Some people have wondered what on earth a car manufacturer is doing in the metaverse. If it’s anything like BMW, it’s already creating a digital twin of its factories and warehouses to use for product development. BMW harnesses Nvidia’s metaverse platform Omniverse to create a digital representation of a physical asset, system or process. This way, the carmaker can virtually assess changes to its production lines before investing in the real deal.

We can only hope that, like Blockchain, the metaverse will be a true technological democracy, with equality between all human and artificial beings. It’s already providing a much-needed source of income in some of the poorest countries on earth. Take Venezuela, where the paper currency is worthless, but people survive by gold farming in RuneScape, exchanging coins for Bitcoin. In the Philippines, the play-to-earn model has been a lifeline for many who were hit hard by the pandemic.
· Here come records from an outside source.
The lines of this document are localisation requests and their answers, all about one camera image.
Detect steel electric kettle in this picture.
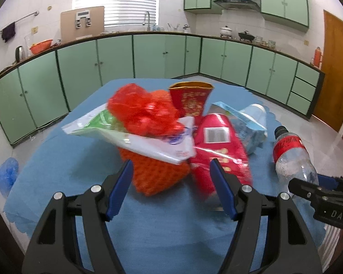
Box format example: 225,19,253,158
15,46,27,63

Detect clear bottle with white cap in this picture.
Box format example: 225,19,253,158
240,103,268,129

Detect orange plastic basin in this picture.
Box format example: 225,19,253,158
29,40,53,55

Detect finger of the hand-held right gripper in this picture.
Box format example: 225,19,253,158
288,177,325,203
317,174,343,190

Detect red snack packet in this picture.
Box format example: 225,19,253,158
189,113,253,203

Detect black cooking pot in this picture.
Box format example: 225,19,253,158
238,30,255,43

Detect brown wooden door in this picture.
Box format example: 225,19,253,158
311,10,343,140

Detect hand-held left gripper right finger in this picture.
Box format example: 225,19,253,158
209,158,323,274

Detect dark towel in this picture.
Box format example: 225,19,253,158
1,23,16,43

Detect orange foam fruit net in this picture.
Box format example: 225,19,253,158
118,145,190,197
150,90,175,109

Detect red gold paper bag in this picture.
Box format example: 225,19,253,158
168,82,214,118

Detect white green plastic bag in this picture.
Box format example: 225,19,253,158
62,105,197,166

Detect cardboard box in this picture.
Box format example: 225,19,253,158
60,6,105,44

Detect red thermos flask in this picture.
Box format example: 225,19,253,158
314,46,323,67

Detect clear plastic jug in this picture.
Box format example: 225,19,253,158
24,34,33,56

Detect metal towel rail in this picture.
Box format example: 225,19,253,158
0,11,40,33

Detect red label plastic bottle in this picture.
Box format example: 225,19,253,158
273,126,319,197

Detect white striped cloth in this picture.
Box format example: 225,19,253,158
317,223,343,274

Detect row of glass jars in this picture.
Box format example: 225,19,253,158
256,36,276,49

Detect light blue tissue pack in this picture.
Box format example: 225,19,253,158
207,101,268,155

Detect green lower kitchen cabinets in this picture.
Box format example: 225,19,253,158
0,31,325,149

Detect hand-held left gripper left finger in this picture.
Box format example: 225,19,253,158
22,159,134,274

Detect blue plastic bag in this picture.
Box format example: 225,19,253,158
0,157,19,197

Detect blue tablecloth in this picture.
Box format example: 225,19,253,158
3,78,336,274

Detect range hood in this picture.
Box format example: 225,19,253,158
213,0,260,12

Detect red mesh bag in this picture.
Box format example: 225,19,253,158
107,83,183,137

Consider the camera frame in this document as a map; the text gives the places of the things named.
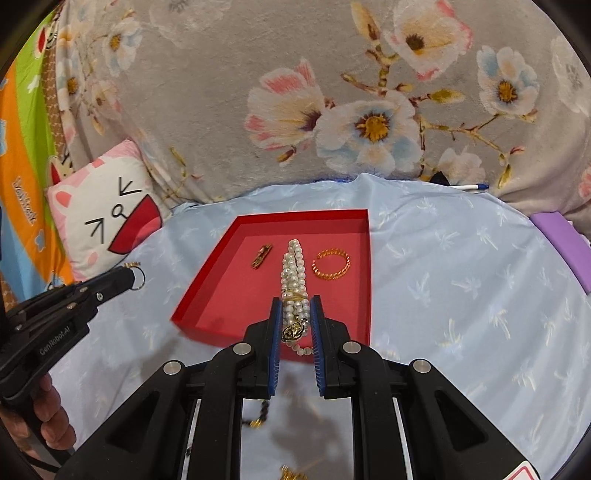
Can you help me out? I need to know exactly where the colourful printed sheet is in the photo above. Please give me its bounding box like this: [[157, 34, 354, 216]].
[[0, 11, 78, 308]]

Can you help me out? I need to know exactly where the gold bangle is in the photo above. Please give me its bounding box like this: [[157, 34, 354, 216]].
[[311, 248, 352, 280]]

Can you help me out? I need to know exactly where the person's left hand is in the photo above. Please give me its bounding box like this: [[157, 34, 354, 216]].
[[0, 371, 77, 472]]

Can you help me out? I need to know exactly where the gold hair clip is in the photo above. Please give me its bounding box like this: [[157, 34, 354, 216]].
[[250, 244, 274, 270]]

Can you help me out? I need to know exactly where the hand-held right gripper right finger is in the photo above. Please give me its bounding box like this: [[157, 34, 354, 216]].
[[309, 295, 543, 480]]

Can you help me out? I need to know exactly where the black bead bracelet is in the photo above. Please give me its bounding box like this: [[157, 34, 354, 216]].
[[242, 401, 272, 428]]

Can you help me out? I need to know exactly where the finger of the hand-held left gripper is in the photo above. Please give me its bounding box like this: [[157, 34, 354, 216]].
[[45, 268, 136, 315]]

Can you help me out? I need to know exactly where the red tray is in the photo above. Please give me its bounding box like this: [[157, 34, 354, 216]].
[[171, 210, 374, 365]]

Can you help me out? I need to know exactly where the purple box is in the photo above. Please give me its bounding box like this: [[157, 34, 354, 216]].
[[530, 211, 591, 296]]

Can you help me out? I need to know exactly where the white pearl necklace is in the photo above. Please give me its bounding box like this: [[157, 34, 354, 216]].
[[278, 239, 318, 358]]

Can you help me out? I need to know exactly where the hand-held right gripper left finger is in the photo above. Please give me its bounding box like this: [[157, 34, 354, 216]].
[[62, 296, 283, 480]]

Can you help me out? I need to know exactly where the pink cat pillow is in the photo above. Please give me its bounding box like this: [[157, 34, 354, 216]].
[[46, 140, 173, 281]]

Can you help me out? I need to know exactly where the grey floral blanket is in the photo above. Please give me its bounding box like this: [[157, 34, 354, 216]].
[[44, 0, 591, 217]]

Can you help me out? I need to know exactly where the light blue cloth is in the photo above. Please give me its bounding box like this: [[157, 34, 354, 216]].
[[46, 173, 591, 480]]

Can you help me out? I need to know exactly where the small ring with gold chain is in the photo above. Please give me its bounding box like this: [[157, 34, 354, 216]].
[[121, 261, 147, 291]]

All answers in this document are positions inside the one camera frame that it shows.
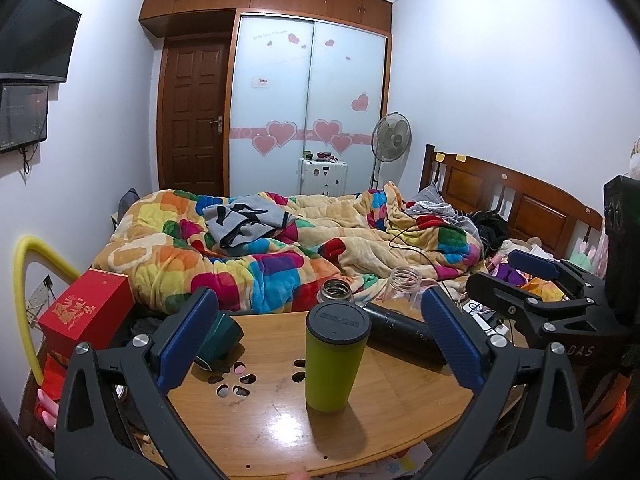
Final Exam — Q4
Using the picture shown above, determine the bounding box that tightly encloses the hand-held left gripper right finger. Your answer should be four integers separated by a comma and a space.
420, 285, 588, 480

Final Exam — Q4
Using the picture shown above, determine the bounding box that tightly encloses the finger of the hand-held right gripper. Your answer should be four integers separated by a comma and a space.
465, 272, 601, 342
507, 248, 608, 303

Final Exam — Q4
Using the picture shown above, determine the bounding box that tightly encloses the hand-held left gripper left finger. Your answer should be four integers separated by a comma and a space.
54, 286, 231, 480

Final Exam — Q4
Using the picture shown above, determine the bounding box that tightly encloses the green cup with black lid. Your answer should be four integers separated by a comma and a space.
305, 301, 371, 415

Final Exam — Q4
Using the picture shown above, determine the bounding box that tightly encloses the dark teal box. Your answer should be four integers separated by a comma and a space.
194, 310, 245, 367

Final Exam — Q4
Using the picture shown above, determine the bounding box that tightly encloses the black thermos bottle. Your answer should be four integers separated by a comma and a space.
359, 302, 451, 367

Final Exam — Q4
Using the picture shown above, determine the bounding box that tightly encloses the wooden bed headboard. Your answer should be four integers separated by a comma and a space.
418, 143, 606, 262

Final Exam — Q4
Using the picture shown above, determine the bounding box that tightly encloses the black clothing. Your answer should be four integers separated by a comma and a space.
469, 209, 512, 252

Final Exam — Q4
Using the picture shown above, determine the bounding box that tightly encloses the clear glass jar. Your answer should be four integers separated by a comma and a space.
386, 266, 427, 312

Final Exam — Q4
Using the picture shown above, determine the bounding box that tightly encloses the colourful heart-pattern blanket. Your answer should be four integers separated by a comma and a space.
91, 181, 486, 315

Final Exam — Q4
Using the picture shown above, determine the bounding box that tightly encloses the red gift box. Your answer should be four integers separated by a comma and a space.
37, 268, 136, 357

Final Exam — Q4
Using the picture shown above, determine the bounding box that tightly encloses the striped grey pillow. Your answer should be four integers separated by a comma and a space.
404, 184, 477, 233

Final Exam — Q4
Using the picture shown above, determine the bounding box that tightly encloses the stainless steel thermos flask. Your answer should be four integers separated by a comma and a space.
316, 279, 357, 307

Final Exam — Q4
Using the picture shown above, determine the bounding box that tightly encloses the grey and black garment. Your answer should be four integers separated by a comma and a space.
202, 194, 307, 251

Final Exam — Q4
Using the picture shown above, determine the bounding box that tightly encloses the pink plastic object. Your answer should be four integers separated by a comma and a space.
34, 389, 62, 432

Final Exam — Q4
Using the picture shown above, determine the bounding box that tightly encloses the yellow foam tube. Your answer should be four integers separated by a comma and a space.
13, 234, 84, 385

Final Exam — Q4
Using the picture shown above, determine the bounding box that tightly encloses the black standing fan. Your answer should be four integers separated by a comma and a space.
369, 111, 413, 192

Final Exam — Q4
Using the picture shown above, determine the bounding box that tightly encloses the white suitcase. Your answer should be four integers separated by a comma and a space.
298, 156, 349, 198

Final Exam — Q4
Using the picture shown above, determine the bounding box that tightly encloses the brown wooden door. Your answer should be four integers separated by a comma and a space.
156, 34, 235, 197

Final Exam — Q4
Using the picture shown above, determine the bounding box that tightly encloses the small black monitor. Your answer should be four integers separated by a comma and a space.
0, 83, 50, 155

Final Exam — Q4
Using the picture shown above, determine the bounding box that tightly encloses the frosted sliding wardrobe with hearts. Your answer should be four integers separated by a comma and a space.
228, 8, 392, 199

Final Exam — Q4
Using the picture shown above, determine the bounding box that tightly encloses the black cable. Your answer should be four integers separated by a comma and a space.
388, 208, 468, 306

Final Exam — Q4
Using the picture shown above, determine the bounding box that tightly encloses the black wall television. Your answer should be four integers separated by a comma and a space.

Axie Infinity players can earn yield in the form of tokens or other rewards, with many players earning three times the minimum wage. Such is the popularity of the earning model that there are now scholarships where Axie owners rent their NFTs to new players to learn the game and earn SLP (the in-game reward token) without having to invest any money upfront.

The bottom line – these fascinating case studies are already showing the world what can be achieved in a virtual world that isn’t tied to currencies and real-world assets. The second world will make its own rules – where anyone can be a winner.